# Samples
_Don't treat small-sample research as quantitative when its value is qualitative. You are not measuring; you are learning._
---
A product team runs user interviews. Ten people.
Seven pick option A, three pick option B.
The readout: "Overwhelming favourite: more than twice as many preferred A over B."
That looks immediately actionable. Mathematically, it isn't.
---
You need far more data than you think to confirm a pattern.
Statistically - the number of observations you need scales with the square of the difference you're trying to detect. Halve the effect size, quadruple the sample.
A useful rule of thumb:
n ≈ 16 × p × (1−p) / d²,
Where p is your baseline rate and d is the absolute difference you're trying to detect. The 16 bakes in standard statistical confidence. The d² is what ruins your plans.
This is why small improvements - the kind most product changes actually produce - require enormous samples to confirm, while only dramatic differences show up in small groups.
---
You're a product manager for a communications app. You've redesigned the notification screen - cleaner layout, fewer taps to acknowledge a message. You show both versions to 30 users and ask which they prefer.

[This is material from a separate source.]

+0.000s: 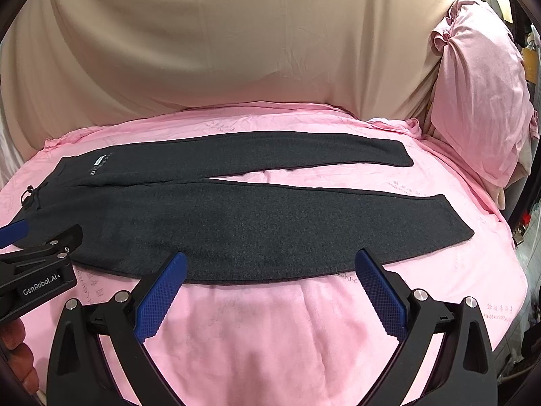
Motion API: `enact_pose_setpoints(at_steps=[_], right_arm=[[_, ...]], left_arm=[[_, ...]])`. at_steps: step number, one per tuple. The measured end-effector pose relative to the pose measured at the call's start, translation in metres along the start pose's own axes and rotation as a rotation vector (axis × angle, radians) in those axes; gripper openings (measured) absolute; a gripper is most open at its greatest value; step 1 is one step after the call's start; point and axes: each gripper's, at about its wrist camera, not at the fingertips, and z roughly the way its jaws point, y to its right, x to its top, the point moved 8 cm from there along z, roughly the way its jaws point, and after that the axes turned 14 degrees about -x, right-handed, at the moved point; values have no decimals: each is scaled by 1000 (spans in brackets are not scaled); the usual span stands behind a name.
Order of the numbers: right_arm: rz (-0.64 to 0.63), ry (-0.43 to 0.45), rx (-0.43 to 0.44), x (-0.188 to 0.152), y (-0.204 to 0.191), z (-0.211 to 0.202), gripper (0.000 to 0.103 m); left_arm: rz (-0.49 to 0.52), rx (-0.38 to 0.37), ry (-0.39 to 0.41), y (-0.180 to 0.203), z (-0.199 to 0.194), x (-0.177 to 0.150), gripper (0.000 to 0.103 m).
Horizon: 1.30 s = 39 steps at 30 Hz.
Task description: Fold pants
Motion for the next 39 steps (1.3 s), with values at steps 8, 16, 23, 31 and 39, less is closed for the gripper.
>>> enact_pose_setpoints(at_steps=[8,16,23,31,39], right_arm=[[-1,-1,-1,0,0,1,98],[-2,-8,1,1,-2,7,98],[-3,-16,0,2,-4,14,98],[15,-68,32,14,28,64,98],[65,-83,-49,100,158,209,98]], left_arm=[[11,-2,3,3,1,0,91],[5,11,-4,-1,6,0,91],[2,14,-9,-3,13,2,91],[-8,-95,0,-12,22,7,91],[-85,-61,-37,-107,66,55,91]])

22 out of 30 prefer the new design. 73%. Your slide deck says "strong preference for the redesign."
But run the formula.
Your baseline expectation is 50% (no preference either way), and you're trying to detect whether the true preference is meaningfully above that.
n ≈ 16 × 0.5 × 0.5 / d²
To detect a 15-point preference difference (i.e. 65% choosing the new layout) with confidence, you'd need about 178 people. You have 30.
---
You run a payments platform. Currently 4% of users who land on a top-up page complete a payment. You've streamlined the flow and you want to know if it converts better.
You split traffic 50/50 for two weeks. 1,200 see each version. The old flow converts at 4.0%. The new one converts at 4.8%. That's a 20% relative lift. Feels meaningful.
n ≈ 16 × 0.04 × 0.96 / 0.008² = **9,600 per variant**
To run this test properly at 4% baseline, you'd either need to run it for several months to accumulate ~20,000 total visitors, or accept that you can only detect very large improvements - say 4% jumping to 6%, which would need about 2,400 per variant.
Even if the 20% improvement was real - with 1,200 people where you needed 9,600, you would only have a roughly 15% chance of detecting it. This is the hidden cost of underpowered tests - you'd conclude the redesign didn't work, kill the project, and move on.
Small samples don't just risk false confidence, they risk false failure - abandoning changes that were actually working.
---
All is not lost.
Twenty interviews won't tell you what percentage of users prefer option A. But they might reveal the words people actually use ("this feels like it was designed by engineers"), or that twelve people independently mention the same friction point without prompting.
They capture intensity - lukewarm preference from 60% tells you less than passionate enthusiasm from 30%. And they surface surprises you didn't anticipate, unexpected objections and unimagined use cases that are just as informative at n=5 as n=500.
Many decisions can't wait for statistical significance, and some never could. You will never get 3,000 enterprise buyers into a pricing study.
In those contexts, do qualitative research well and make the decision with appropriate humility about what you don't know.
---